Milano, al processo contro Cappato per aiuto al suicidio. La fidanzata: «È stata la sua battaglia per la libertà»
Per ore l’aula della Corte d’assise resta sospesa in un silenzio commosso mentre la fidanzata e la madre di Dj Fabo testimoniano quanto lui amasse la vita fino a scegliere la morte quando la prima gli è diventata insopportabile.
Marco Cappato, esponente dei radicali e dell’associazione Luca Coscioni, è l’unico imputato del processo. È accusato di aver «rafforzato il proposito suicidario» di Fabiano Antoniani che, tetraplegico dopo un incidente stradale nel 2014, a febbraio scorso si suicidò in Svizzera dopo aver schiacciato con i denti un pulsante per iniettarsi una sostanza letale. I pm Sara Arduini e Tiziana Siciliano avevano chiesto l’archiviazione, ma il gip Luigi Gargiulo impose il processo.
«Fabiano si saziava mangiando la vita con gli occhi» ricorda Valeria Imbrogno, psicologa e campionessa di pugilato. Nella decina d’anni insieme le aveva detto che avrebbe preferito morire piuttosto che vivere in condizioni per lui umilianti, anche prima dell’incidente. Quando si rese conto che non sarebbe più tornato neppure a vedere, decise di morire. Fu lui a chiederle di trovare informazioni su come arrivare al suicidio: «Era la sua battaglia per la libertà».

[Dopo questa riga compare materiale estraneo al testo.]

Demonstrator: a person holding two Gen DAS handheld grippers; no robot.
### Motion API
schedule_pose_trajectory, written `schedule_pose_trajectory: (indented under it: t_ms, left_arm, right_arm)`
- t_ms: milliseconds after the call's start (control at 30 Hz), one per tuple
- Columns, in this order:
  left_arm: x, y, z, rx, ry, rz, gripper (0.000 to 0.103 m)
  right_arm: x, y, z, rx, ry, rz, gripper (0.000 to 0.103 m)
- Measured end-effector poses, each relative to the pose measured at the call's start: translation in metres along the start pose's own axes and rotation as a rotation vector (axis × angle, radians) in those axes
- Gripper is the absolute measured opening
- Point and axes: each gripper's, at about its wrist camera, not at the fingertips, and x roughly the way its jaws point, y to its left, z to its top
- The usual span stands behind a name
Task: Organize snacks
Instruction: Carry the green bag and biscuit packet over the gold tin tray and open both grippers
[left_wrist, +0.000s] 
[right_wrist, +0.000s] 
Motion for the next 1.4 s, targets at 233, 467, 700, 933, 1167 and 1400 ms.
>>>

Il notaio che fece il testamento biologico, il medico che certificò che era capace di intendere, Valeria che lo aiutò a salire in auto, gli infermieri che posizionarono il meccanismo letale: fu indispensabile il contributo di tante persone, non solo di Cappato che guidò l’auto fino in Svizzera. «Non aveva paura di morire, aveva paura della sofferenza», dice la madre, Carmen Carollo. Lo salutò così: «Vai Fabiano, la mamma vuole che tu vada». Poi un auspicio: «Speriamo che sia la volta buona per una legge sul testamento biologico, mio figlio ha lottato tanto per questo». Alla fine la madre è scoppiata in lacrime, e il pm Siciliano le si è avvicinata con un fazzoletto dicendole: «Sei stata sin troppo forte».